* WORK INSTRUCTIONS *
Every record below must be returned exactly as it was received.

─── INPUT ───

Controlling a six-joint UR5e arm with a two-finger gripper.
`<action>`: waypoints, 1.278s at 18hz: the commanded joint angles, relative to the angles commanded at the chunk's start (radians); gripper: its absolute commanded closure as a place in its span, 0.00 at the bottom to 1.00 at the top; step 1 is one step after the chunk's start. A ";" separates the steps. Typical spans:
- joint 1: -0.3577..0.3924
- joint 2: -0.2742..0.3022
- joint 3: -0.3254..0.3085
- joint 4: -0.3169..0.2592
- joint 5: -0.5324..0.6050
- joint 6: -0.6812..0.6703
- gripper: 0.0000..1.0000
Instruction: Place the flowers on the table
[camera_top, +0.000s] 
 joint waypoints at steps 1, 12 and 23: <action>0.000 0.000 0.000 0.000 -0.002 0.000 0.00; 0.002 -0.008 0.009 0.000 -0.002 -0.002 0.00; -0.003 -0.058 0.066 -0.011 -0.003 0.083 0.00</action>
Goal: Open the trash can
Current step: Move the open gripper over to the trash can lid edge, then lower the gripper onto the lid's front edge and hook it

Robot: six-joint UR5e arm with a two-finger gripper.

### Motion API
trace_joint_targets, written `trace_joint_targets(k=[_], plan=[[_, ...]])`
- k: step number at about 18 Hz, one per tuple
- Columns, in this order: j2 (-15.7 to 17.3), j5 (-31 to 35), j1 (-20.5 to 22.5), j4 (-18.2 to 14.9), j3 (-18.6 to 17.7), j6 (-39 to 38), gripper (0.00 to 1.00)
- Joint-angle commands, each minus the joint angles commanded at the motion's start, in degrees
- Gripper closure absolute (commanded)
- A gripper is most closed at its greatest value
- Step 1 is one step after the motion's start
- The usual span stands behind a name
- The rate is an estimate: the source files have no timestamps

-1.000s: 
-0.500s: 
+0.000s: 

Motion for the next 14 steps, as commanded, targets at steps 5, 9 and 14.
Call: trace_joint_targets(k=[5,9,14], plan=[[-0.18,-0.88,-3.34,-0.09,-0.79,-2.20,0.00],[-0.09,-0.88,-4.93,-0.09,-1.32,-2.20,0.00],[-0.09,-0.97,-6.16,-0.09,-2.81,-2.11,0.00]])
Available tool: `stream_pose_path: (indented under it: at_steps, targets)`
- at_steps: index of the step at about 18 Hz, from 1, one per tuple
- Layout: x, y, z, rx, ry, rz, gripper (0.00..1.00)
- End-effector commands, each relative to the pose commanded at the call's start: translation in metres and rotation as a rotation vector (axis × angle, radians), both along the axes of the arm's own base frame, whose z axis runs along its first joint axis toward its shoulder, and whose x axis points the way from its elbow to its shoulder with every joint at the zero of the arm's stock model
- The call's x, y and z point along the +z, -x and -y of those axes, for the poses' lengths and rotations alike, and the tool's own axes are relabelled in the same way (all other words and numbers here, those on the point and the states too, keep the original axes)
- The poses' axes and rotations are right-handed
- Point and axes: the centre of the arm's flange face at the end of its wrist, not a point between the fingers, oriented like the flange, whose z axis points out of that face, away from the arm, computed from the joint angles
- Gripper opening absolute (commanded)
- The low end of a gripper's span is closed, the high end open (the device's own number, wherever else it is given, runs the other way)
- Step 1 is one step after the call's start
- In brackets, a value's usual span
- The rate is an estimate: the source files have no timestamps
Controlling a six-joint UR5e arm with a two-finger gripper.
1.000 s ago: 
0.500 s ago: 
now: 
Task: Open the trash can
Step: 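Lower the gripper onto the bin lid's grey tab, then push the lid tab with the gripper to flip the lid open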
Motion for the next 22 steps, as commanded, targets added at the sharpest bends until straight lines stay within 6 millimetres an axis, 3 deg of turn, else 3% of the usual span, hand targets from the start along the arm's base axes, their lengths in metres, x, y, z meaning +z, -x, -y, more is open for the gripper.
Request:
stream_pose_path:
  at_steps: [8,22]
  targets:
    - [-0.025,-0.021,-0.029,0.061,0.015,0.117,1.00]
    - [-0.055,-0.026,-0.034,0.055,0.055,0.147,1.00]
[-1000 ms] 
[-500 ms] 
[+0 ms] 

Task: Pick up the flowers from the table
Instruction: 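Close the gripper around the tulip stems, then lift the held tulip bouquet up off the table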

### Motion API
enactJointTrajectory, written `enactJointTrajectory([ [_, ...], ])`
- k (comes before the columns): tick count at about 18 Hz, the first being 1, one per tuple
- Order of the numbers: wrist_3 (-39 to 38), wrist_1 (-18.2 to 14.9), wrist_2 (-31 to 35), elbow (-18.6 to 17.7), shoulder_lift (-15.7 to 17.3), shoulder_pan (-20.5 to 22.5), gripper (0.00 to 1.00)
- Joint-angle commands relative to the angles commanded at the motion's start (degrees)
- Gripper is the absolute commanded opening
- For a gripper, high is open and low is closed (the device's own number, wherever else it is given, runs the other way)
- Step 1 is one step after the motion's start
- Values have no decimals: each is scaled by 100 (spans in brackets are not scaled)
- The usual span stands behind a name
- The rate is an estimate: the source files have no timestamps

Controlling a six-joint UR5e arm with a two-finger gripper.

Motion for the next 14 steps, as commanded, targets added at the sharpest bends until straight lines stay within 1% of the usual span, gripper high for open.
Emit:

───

* ANSWER TO THE EXERCISE *
Controlling a six-joint UR5e arm with a two-finger gripper.
`<action>`: waypoints, 1.278s at 18hz: the commanded joint angles, relative to the angles commanded at the chunk's start (radians); gripper: its absolute commanded closure as a place in its span, 0.00 at the bottom to 1.00 at the top; step 1 is one step after the chunk's start. A ";" separates the steps. Typical spans:
- joint 1: -0.3577..0.3924
- joint 2: -0.2742..0.3022
- joint 3: -0.3254..0.3085
- joint 4: -0.3169..0.2592
- joint 5: -0.5324..0.6050
- joint 6: -0.6812..0.6703
- gripper: 0.0000..1.0000
Instruction: Place the flowers on the table
[camera_top, +0.000s] 
 joint waypoints at steps 1, 12 and 23: <action>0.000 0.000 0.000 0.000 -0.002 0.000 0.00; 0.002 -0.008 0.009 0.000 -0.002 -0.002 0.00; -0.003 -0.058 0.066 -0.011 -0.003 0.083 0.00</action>
Goal: Open the trash can
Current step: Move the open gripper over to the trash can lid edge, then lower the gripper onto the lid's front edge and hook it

Robot: six-joint UR5e arm with a two-finger gripper.

### Motion API
trace_joint_targets, written `trace_joint_targets(k=[_], plan=[[_, ...]])`
- k: step number at about 18 Hz, one per tuple
- Columns, in this order: j2 (-15.7 to 17.3), j5 (-31 to 35), j1 (-20.5 to 22.5), j4 (-18.2 to 14.9), j3 (-18.6 to 17.7), j6 (-39 to 38), gripper (0.00 to 1.00)
- Joint-angle commands, each minus the joint angles commanded at the motion's start, in degrees
- Gripper closure absolute (commanded)
- A gripper is most closed at its greatest value
- Step 1 is one step after the motion's start
- The usual span stands behind a name
- The rate is an estimate: the source files have no timestamps

-1.000s: 
-0.500s: 
+0.000s: 

Motion for the next 14 steps, as commanded, targets at steps 5, 9 and 14.
Call: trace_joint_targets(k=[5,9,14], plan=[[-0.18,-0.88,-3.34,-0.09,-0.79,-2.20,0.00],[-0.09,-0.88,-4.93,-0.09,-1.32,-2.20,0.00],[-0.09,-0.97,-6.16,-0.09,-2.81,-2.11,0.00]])
Available tool: `stream_pose_path: (indented under it: at_steps, targets)`
- at_steps: index of the step at about 18 Hz, from 1, one per tuple
- Layout: x, y, z, rx, ry, rz, gripper (0.00..1.00)
- End-effector commands, each relative to the pose commanded at the call's start: translation in metres and rotation as a rotation vector (axis × angle, radians), both along the axes of the arm's own base frame, whose z axis runs along its first joint axis toward its shoulder, and whose x axis points the way from its elbow to its shoulder with every joint at the zero of the arm's stock model
- The call's x, y and z point along the +z, -x and -y of those axes, for the poses' lengths and rotations alike, and the tool's own axes are relabelled in the same way (all other words and numbers here, those on the point and the states too, keep the original axes)
- The poses' axes and rotations are right-handed
- Point and axes: the centre of the arm's flange face at the end of its wrist, not a point between the fingers, oriented like the flange, whose z axis points out of that face, away from the arm, computed from the joint angles
- Gripper opening absolute (commanded)
- The low end of a gripper's span is closed, the high end open (the device's own number, wherever else it is given, runs the other way)
- Step 1 is one step after the call's start
- In brackets, a value's usual span
- The rate is an estimate: the source files have no timestamps
Controlling a six-joint UR5e arm with a two-finger gripper.
1.000 s ago: 
0.500 s ago: 
now: 
Task: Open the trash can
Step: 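Lower the gripper onto the bin lid's grey tab, then push the lid tab with the gripper to flip the lid open
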Motion for the next 22 steps, as commanded, targets added at the sharpest bends until straight lines stay within 6 millimetres an axis, 3 deg of turn, else 3% of the usual span, hand targets from the start along the arm's base axes, their lengths in metres, x, y, z meaning +z, -x, -y, more is open for the gripper.
Request:
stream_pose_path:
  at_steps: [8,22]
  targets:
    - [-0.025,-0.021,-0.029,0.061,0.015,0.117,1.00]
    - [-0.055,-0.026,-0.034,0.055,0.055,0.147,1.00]
[-1000 ms] 
[-500 ms] 
[+0 ms] 

Task: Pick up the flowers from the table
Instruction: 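Close the gripper around the tulip stems, then lift the held tulip bouquet up off the table
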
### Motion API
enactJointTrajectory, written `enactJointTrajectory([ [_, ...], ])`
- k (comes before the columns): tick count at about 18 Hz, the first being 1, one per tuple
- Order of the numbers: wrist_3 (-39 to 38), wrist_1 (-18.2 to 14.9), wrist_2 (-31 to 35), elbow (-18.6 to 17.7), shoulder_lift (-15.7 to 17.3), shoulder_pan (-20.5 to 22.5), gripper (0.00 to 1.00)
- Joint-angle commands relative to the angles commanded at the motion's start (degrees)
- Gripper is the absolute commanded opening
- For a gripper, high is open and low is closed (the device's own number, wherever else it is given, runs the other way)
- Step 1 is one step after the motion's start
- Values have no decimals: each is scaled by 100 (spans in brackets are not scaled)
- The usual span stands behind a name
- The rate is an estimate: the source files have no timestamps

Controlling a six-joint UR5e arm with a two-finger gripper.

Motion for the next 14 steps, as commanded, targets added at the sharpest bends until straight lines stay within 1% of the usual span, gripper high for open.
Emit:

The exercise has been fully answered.